The task: Please give back only the lines below from the one containing "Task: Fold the" to the one containing "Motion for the", each repeated word for word, both ends included.
----- Stored data
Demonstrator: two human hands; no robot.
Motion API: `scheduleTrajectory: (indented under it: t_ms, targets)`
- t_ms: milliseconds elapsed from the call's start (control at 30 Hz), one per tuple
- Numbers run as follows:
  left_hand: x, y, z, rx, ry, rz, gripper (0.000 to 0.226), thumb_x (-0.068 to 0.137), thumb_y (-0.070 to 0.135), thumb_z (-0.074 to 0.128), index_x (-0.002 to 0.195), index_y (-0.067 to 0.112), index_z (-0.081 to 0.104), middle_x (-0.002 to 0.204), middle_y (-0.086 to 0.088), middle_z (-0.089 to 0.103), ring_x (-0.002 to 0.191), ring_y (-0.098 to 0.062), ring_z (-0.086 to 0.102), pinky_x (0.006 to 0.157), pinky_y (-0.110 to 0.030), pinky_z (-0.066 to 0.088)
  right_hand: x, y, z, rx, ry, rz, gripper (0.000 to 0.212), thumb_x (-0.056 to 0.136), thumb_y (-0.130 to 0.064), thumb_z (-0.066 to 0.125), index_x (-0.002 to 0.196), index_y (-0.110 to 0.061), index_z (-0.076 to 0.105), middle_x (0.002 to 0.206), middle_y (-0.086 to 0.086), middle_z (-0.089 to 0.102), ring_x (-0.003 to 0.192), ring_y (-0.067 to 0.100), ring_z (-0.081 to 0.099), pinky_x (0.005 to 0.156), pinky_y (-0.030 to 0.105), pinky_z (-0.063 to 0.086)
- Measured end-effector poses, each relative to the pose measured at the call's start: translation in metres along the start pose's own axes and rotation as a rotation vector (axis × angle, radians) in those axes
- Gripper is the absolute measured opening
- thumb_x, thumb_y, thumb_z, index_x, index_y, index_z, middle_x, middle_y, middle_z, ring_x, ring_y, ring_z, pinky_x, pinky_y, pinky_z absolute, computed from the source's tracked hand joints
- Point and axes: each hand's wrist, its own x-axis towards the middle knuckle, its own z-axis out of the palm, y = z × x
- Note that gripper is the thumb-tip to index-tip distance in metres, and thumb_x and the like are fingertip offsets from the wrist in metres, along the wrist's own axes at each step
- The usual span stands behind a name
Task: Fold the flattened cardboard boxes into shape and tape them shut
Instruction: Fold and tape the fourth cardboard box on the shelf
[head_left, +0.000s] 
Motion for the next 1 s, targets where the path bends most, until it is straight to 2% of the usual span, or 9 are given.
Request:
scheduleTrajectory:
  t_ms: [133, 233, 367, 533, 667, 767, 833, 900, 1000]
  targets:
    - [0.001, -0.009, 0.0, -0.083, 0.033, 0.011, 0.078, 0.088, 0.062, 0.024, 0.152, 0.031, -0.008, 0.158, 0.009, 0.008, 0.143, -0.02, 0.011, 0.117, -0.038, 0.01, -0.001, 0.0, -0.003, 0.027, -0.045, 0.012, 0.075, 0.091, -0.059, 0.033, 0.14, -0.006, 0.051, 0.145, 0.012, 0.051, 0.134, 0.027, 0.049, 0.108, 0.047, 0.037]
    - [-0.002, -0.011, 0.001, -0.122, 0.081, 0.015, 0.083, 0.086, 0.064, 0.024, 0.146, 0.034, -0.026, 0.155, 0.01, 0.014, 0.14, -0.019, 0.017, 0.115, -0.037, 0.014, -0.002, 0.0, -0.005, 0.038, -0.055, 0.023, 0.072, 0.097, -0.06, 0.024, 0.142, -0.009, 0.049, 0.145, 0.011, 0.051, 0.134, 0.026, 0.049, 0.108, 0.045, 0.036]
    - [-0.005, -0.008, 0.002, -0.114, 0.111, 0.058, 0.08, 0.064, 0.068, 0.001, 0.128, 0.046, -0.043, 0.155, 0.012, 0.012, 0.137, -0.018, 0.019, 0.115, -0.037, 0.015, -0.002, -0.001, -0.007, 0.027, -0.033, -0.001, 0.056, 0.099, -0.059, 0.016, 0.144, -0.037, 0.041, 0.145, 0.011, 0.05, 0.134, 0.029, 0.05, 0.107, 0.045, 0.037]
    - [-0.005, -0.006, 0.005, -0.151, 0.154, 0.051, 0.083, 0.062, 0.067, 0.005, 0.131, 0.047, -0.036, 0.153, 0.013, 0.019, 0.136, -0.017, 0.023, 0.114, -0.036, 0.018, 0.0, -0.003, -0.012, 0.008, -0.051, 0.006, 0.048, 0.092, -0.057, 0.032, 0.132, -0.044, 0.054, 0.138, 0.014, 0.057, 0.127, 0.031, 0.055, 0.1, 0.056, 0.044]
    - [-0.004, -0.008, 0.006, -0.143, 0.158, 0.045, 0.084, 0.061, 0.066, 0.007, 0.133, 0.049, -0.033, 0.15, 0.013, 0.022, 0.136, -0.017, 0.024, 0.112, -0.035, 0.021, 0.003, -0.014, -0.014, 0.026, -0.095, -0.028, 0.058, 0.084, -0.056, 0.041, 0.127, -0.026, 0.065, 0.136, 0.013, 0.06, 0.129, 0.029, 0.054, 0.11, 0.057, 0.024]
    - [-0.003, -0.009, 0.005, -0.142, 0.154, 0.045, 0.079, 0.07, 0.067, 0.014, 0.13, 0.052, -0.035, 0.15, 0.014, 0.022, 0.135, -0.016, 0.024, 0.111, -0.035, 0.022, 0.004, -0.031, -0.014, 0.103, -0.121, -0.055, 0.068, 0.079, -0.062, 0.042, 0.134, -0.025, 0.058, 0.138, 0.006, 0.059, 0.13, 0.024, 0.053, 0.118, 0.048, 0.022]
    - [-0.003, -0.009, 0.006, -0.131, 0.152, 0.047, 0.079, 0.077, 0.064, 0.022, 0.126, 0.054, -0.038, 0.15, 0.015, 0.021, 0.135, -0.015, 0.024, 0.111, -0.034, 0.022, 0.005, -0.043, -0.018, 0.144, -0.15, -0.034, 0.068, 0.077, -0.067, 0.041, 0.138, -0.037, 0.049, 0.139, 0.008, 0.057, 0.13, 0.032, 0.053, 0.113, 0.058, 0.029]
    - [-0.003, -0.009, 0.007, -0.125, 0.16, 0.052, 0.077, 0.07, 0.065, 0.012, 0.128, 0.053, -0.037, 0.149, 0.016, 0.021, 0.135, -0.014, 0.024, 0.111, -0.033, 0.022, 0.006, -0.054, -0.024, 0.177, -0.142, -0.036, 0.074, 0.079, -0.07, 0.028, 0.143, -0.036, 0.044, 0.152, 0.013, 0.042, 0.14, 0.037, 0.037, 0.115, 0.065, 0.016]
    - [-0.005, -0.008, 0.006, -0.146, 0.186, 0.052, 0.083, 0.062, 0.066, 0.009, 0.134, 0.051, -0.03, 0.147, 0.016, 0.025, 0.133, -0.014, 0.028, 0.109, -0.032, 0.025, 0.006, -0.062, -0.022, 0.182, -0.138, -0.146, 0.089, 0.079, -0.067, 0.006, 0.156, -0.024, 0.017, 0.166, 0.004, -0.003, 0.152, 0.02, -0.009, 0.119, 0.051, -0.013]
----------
Response area:
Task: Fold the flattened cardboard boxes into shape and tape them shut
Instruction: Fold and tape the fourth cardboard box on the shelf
[head_left, +0.000s] 
Motion for the next 1 s, targets where the path bends most, until it is straight to 2% of the usual span, or 9 are given.

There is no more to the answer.